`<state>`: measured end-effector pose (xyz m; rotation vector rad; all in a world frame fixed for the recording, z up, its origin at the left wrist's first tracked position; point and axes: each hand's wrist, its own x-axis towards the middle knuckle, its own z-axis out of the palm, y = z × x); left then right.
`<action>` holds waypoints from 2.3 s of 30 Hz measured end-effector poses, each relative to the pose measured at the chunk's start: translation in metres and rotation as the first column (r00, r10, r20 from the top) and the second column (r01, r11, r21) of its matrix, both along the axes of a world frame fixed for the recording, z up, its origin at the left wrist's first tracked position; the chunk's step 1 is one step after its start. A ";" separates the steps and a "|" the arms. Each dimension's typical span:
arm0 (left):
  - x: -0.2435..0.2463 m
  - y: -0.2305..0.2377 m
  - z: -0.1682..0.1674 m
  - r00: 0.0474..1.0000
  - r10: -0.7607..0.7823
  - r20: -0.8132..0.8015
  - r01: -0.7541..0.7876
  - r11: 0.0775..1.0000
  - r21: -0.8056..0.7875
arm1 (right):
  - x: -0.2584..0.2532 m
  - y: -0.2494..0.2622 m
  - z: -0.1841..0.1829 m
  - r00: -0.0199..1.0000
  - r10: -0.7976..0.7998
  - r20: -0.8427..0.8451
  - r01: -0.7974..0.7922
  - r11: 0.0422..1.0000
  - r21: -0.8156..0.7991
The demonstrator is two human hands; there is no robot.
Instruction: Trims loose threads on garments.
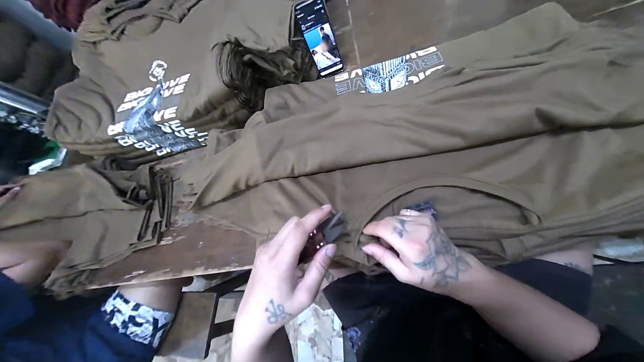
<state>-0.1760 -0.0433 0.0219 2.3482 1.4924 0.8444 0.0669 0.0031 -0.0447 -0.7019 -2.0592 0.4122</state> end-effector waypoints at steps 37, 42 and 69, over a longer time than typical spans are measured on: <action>0.030 0.013 -0.059 0.831 0.139 0.539 -0.145 0.989 -0.030 | -0.004 0.011 0.008 0.996 0.091 0.023 -0.088 0.992 -0.094; 0.028 0.012 -0.058 0.854 0.133 0.503 -0.118 0.991 -0.060 | -0.019 0.011 0.007 0.995 -0.044 0.091 0.038 0.997 0.069; 0.040 -0.025 -0.051 0.993 0.067 0.095 -0.091 0.955 0.281 | 0.007 0.004 -0.005 0.986 0.115 -0.124 -0.098 0.986 0.133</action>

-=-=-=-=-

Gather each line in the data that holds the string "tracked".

Answer to this exercise >>
`<state>`: measured end-effector pose (xyz m; rotation vector rad; all in a world frame fixed for the recording, z up, its origin at the left wrist's first tracked position; point and axes: each hand's wrist, its own x-axis towards the middle knuckle, its own z-axis out of the palm, y = z × x); left then right.
`<action>` holds waypoints from 2.3 s of 30 Hz measured end-effector poses, each relative to the pose measured at the chunk's start: translation in metres and rotation as the first column (r00, r10, r20 from the top) and the second column (r01, r11, r21) of its matrix, both along the axes of a world frame fixed for the recording, z up, its origin at the left wrist's first tracked position; the chunk's step 1 is one step after its start. A ";" separates the steps and a "|" the arms. Each dimension's typical span:

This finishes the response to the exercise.